Hemant Karkare had given Faheem a ‘clean chit’
Like in the Mumbai case, she claims, in the Rampur case too, her husband would have received a clean-chit if the then ATS chief Hemant Karkare was alive. Soon after the arrest, Karkare had asked his officers to look into Ansari’s criminal antecedents in the state. He had concluded Ansari had no role in any criminal activities in the state and had indicated that his UP arrest could be baseless too.
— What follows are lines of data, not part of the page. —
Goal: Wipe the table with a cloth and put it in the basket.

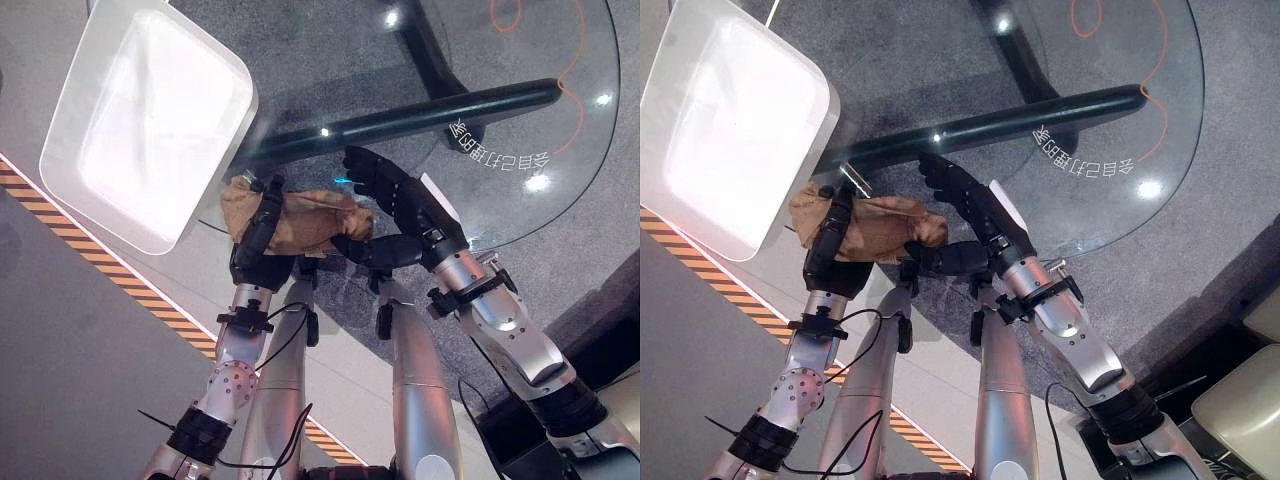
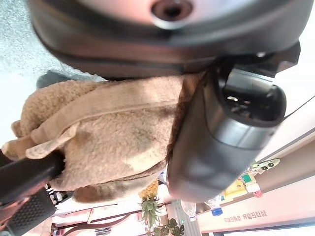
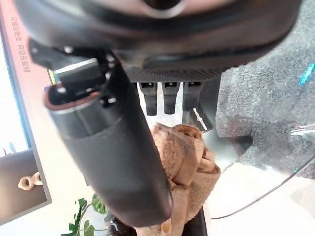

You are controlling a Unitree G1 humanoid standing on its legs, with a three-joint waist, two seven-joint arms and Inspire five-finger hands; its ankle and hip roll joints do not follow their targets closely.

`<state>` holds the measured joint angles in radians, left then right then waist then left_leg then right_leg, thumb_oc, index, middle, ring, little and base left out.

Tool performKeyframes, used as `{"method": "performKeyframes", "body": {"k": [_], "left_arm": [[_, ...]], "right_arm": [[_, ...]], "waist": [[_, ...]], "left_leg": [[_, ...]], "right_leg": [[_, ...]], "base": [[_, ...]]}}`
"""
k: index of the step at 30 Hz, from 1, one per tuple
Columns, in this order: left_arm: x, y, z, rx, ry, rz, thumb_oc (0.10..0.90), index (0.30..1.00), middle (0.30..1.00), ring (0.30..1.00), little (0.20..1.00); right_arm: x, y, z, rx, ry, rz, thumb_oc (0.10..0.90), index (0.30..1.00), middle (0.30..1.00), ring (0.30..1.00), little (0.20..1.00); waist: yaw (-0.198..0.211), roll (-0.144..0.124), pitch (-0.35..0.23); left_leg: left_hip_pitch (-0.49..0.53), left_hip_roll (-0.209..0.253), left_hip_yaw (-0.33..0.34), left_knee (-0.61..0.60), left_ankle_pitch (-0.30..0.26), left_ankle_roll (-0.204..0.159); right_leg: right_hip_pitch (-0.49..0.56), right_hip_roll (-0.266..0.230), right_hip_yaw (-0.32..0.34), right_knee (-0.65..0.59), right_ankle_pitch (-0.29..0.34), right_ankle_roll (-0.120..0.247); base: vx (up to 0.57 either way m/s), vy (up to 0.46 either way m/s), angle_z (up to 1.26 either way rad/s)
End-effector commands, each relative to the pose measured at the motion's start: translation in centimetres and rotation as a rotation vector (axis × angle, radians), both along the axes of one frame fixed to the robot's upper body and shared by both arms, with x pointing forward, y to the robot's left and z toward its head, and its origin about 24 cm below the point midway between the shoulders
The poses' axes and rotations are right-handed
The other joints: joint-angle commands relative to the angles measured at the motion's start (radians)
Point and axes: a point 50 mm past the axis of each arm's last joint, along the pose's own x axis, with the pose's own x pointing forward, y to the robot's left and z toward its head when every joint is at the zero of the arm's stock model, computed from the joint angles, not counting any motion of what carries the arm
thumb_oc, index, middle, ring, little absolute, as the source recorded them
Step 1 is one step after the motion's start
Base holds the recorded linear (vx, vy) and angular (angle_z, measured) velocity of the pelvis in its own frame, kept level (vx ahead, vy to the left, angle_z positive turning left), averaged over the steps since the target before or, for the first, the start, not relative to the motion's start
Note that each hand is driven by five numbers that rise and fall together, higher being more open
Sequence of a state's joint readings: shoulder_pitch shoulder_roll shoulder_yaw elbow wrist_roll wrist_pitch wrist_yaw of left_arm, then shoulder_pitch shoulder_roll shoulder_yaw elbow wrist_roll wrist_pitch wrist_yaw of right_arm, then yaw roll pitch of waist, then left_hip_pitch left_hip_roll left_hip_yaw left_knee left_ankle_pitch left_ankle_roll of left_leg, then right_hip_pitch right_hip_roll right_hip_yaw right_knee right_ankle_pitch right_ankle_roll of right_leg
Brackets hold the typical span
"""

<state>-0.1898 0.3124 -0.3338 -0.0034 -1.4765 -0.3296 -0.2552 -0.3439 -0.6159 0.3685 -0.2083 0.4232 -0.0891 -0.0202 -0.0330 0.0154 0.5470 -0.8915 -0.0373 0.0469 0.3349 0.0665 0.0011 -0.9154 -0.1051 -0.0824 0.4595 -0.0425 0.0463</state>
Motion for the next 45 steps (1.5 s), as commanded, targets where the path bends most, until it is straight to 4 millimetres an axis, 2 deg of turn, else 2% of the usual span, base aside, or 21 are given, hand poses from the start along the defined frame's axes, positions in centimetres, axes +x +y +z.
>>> {"method": "performKeyframes", "body": {"k": [1,2,5,6,7,10,11,16,19,25,29,32,33,35,36,39,41,45], "left_arm": [[-2.8,0.7,3.7,0.012,-0.325,0.039,0.1,0.3,0.3,0.3,0.2],[-3.2,1.1,3.6,0.021,-0.334,0.071,0.1,0.3,0.3,0.3,0.2],[-3.7,2.9,5.4,0.054,-0.461,0.202,0.1,0.3,0.3,0.3,0.2],[-3.8,3.5,6.6,0.058,-0.515,0.246,0.1,0.3,0.3,0.3,0.2],[-4.2,4.2,7.5,0.085,-0.568,0.309,0.1,0.3,0.3,0.3,0.2],[-4.7,5.1,8.8,0.129,-0.623,0.397,0.1,0.3,0.3,0.3,0.2],[-5.2,5.9,9.7,0.17,-0.652,0.484,0.1,0.3,0.3,0.3,0.2],[-6.3,7.9,11.8,0.314,-0.615,0.843,0.1,0.3,0.3,0.3,0.2],[-7.0,8.6,12.4,0.367,-0.603,1.009,0.1,0.3,0.3,0.3,0.2],[-7.6,9.0,13.0,0.497,-0.572,1.307,0.1,0.3,0.3,0.3,0.2],[-6.4,10.5,13.0,0.667,-0.44,1.622,0.1,0.3,0.3,0.3,0.2],[-5.4,12.3,13.0,0.775,-0.338,1.802,0.1,0.3,0.3,0.3,0.2],[-4.7,13.2,13.1,0.864,-0.292,1.926,0.1,0.3,0.3,0.3,0.2],[-4.3,13.7,13.3,0.921,-0.272,1.996,0.1,0.3,0.3,0.3,0.2],[-3.8,14.7,13.7,0.967,-0.237,2.058,0.1,0.3,0.3,0.3,0.2],[-3.2,15.2,14.0,1.017,-0.217,2.094,0.1,0.3,0.3,0.3,0.2],[-2.2,15.9,14.7,1.117,-0.198,2.146,0.1,0.3,0.3,0.3,0.2],[-0.4,16.4,15.8,1.261,-0.165,2.17,0.1,0.3,0.3,0.3,0.2]], "right_arm": [[-2.5,0.2,5.5,0.169,-0.276,0.086,0.8,0.9,0.9,0.9,0.9],[-2.6,0.2,4.9,0.168,-0.248,0.082,0.8,0.9,0.9,0.9,0.9],[-2.5,0.1,4.1,0.142,-0.2,0.077,0.8,0.9,0.9,0.9,0.9],[-2.5,0.2,4.2,0.127,-0.197,0.073,0.8,0.9,0.9,0.9,0.9],[-2.4,0.1,3.7,0.112,-0.166,0.062,0.8,0.9,0.9,0.9,0.9],[-2.3,0.0,2.9,0.094,-0.126,0.044,0.8,0.9,0.9,0.9,0.9],[-2.2,-0.2,2.1,0.087,-0.082,0.029,0.8,0.9,0.9,0.9,0.9],[-1.9,-0.5,-0.4,0.039,0.048,0.005,0.8,0.9,0.9,0.9,0.9],[-1.8,-0.2,-1.7,0.021,0.119,0.011,0.8,0.9,0.9,0.9,0.9],[-1.7,0.1,-3.3,-0.021,0.217,0.027,0.8,0.9,0.9,0.9,0.9],[-1.3,0.4,-4.5,-0.107,0.307,0.071,0.8,0.9,0.9,0.9,0.9],[-1.3,0.4,-5.8,-0.254,0.399,0.122,0.8,0.9,0.9,0.9,0.9],[-1.2,0.1,-6.6,-0.324,0.448,0.131,0.8,0.9,0.9,0.9,0.9],[-1.2,-0.2,-7.1,-0.371,0.486,0.129,0.8,0.9,0.9,0.9,0.9],[-1.2,-1.0,-7.8,-0.415,0.533,0.115,0.8,0.9,0.9,0.9,0.9],[-1.1,-1.7,-8.5,-0.434,0.581,0.1,0.8,0.9,0.9,0.9,0.9],[-1.0,-2.6,-9.4,-0.47,0.646,0.098,0.8,0.9,0.9,0.9,0.9],[-0.8,-3.2,-10.4,-0.489,0.733,0.118,0.8,0.9,0.9,0.9,0.9]], "waist": [[0.021,0.008,-0.027],[0.024,0.011,-0.027],[0.025,0.017,-0.027],[0.024,0.019,-0.027],[0.027,0.023,-0.027],[0.03,0.028,-0.027],[0.034,0.034,-0.027],[0.039,0.047,-0.027],[0.044,0.051,-0.027],[0.046,0.056,-0.027],[0.044,0.057,-0.027],[0.041,0.055,-0.027],[0.036,0.052,-0.027],[0.033,0.049,-0.027],[0.028,0.047,-0.027],[0.024,0.045,-0.027],[0.015,0.04,-0.027],[0.002,0.032,-0.027]], "left_leg": [[0.046,-0.053,0.022,0.032,-0.105,0.035],[0.083,-0.053,0.016,0.036,-0.135,0.032],[0.089,-0.054,0.016,0.036,-0.137,0.031],[0.061,-0.056,0.021,0.029,-0.107,0.033],[0.068,-0.06,0.019,0.027,-0.106,0.032],[0.074,-0.063,0.016,0.027,-0.105,0.03],[0.08,-0.066,0.011,0.027,-0.104,0.028],[0.092,-0.074,0.0,0.04,-0.107,0.024],[0.099,-0.074,-0.001,0.041,-0.109,0.018],[0.099,-0.073,0.007,0.049,-0.109,0.01],[0.093,-0.069,0.017,0.059,-0.11,0.002],[0.083,-0.064,0.027,0.067,-0.109,-0.004],[0.078,-0.058,0.034,0.071,-0.11,-0.008],[0.072,-0.055,0.039,0.074,-0.11,-0.011],[0.065,-0.05,0.045,0.078,-0.11,-0.012],[0.058,-0.047,0.049,0.081,-0.11,-0.013],[0.048,-0.043,0.055,0.085,-0.11,-0.013],[0.028,-0.038,0.061,0.089,-0.109,-0.013]], "right_leg": [[0.032,0.071,0.005,-0.078,0.056,0.033],[0.066,0.073,0.007,-0.068,0.026,0.038],[0.069,0.072,0.01,-0.062,0.019,0.036],[0.042,0.069,0.008,-0.072,0.046,0.029],[0.049,0.068,0.008,-0.072,0.042,0.027],[0.055,0.066,0.006,-0.07,0.036,0.024],[0.063,0.064,0.004,-0.069,0.033,0.022],[0.077,0.061,0.002,-0.053,0.013,0.013],[0.087,0.06,0.003,-0.052,0.004,0.008],[0.086,0.059,0.009,-0.041,-0.005,0.0],[0.08,0.06,0.013,-0.033,-0.013,-0.004],[0.072,0.059,0.015,-0.031,-0.015,-0.007],[0.067,0.058,0.016,-0.028,-0.016,-0.008],[0.06,0.059,0.018,-0.026,-0.015,-0.008],[0.05,0.059,0.021,-0.021,-0.014,-0.008],[0.041,0.06,0.024,-0.019,-0.012,-0.007],[0.028,0.063,0.029,-0.018,-0.008,-0.004],[0.002,0.067,0.036,-0.017,0.004,0.002]], "base": [[0.06,0.015,-0.01],[0.06,0.019,-0.01],[0.0,0.024,-0.06],[-0.05,0.027,-0.1],[-0.06,0.018,-0.05],[0.0,0.007,-0.02],[0.0,0.0,0.0],[0.0,0.006,0.0],[0.0,0.011,0.01],[0.01,0.05,-0.02],[0.01,0.079,0.0],[0.01,0.107,-0.05],[0.01,0.099,-0.06],[0.02,0.101,-0.04],[0.02,0.106,-0.03],[0.02,0.084,-0.02],[0.02,0.093,-0.02],[0.02,0.084,0.01]]}}
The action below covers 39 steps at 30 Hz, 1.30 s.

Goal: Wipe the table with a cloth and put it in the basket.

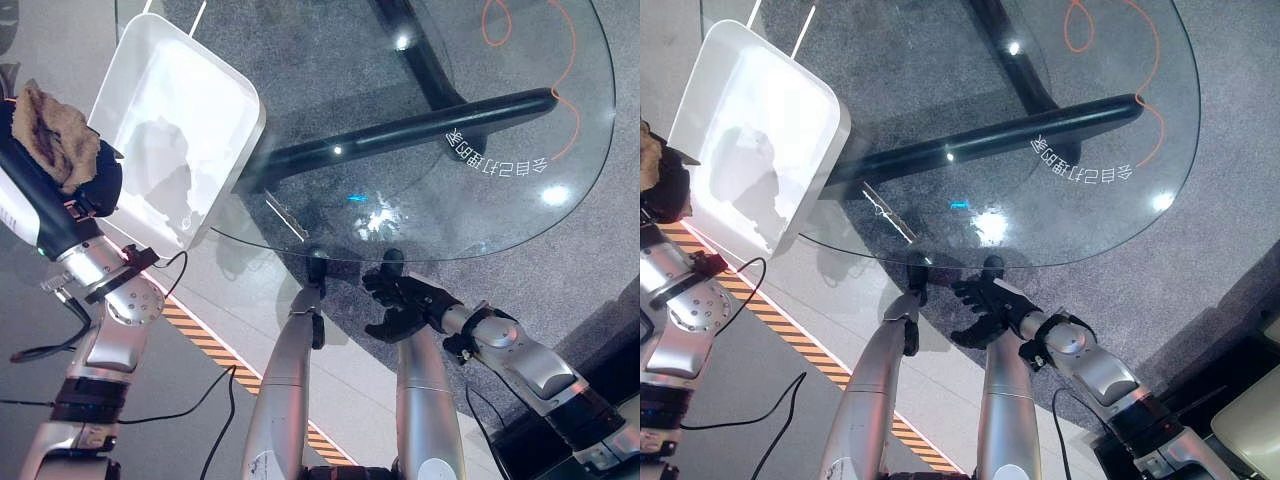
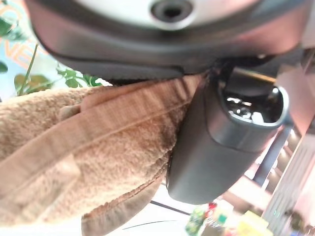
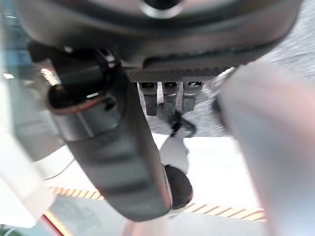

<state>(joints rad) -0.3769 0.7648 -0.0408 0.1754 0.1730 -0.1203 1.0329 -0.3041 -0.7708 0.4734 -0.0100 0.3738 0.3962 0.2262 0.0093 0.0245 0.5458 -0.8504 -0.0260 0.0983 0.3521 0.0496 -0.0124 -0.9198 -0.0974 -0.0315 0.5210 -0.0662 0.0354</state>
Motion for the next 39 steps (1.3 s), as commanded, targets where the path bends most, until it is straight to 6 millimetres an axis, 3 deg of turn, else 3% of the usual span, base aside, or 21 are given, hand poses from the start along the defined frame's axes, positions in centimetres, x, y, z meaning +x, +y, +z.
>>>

“But before we could find a way to take Kakare sahab’s help, he got killed in the Mumbai terror attack,” Yasmin claims. Karkare was the chief of Mumbai’s Anti-Terrorist Squad and was killed in action during the 2008 Mumbai attacks. He was handling some high-profile cases like the Malegaon blasts of 2006 and 2008 at the time of his death. Karkare’s presence, she says, would have also ensured that Faheem and Sabahuddin would not have had to endure false charges in the Mumbai terror attack.
The arrest changed it all
Ansari’s family, which had once lived in Mumbai’s suburbs, had to move into a smaller house in a Muslim locality in Mumbra post his arrest. “Faheem’s arrest had a direct impact on the family business. He was handling their paper bag-making business. Once he got arrested, and I and his brothers began chasing lawyers and shuttling between UP and Mumbai, the business took a beating. It was eventually shut down”.
In Faheem’s absence, Yasmin, who had studied until Class 10, took up tailoring. “I, along with my sister-in-law have been carrying out the tailoring work. It is enough to take care of me and my daughter,” she says.
Their daughter Iqra was only five at the time of the first arrest. Yasmin says Iqra has no happy memory of her childhood. “She only remembers seeing her father in jail on one or two occasions. I wish we would soon start afresh and Iqra has better memories to hold on to,” says Yasmin.
Iqra is now in Class 11 and is studying in a college in Mumbai. The mother-daughter duo shifted to Mumbai – closer to her college – a few months ago. “I wanted to ensure my daughter feels safe and has a conducive environment to study. I could not provide her anything else. I wanted to ensure at least her education isn’t compromised”.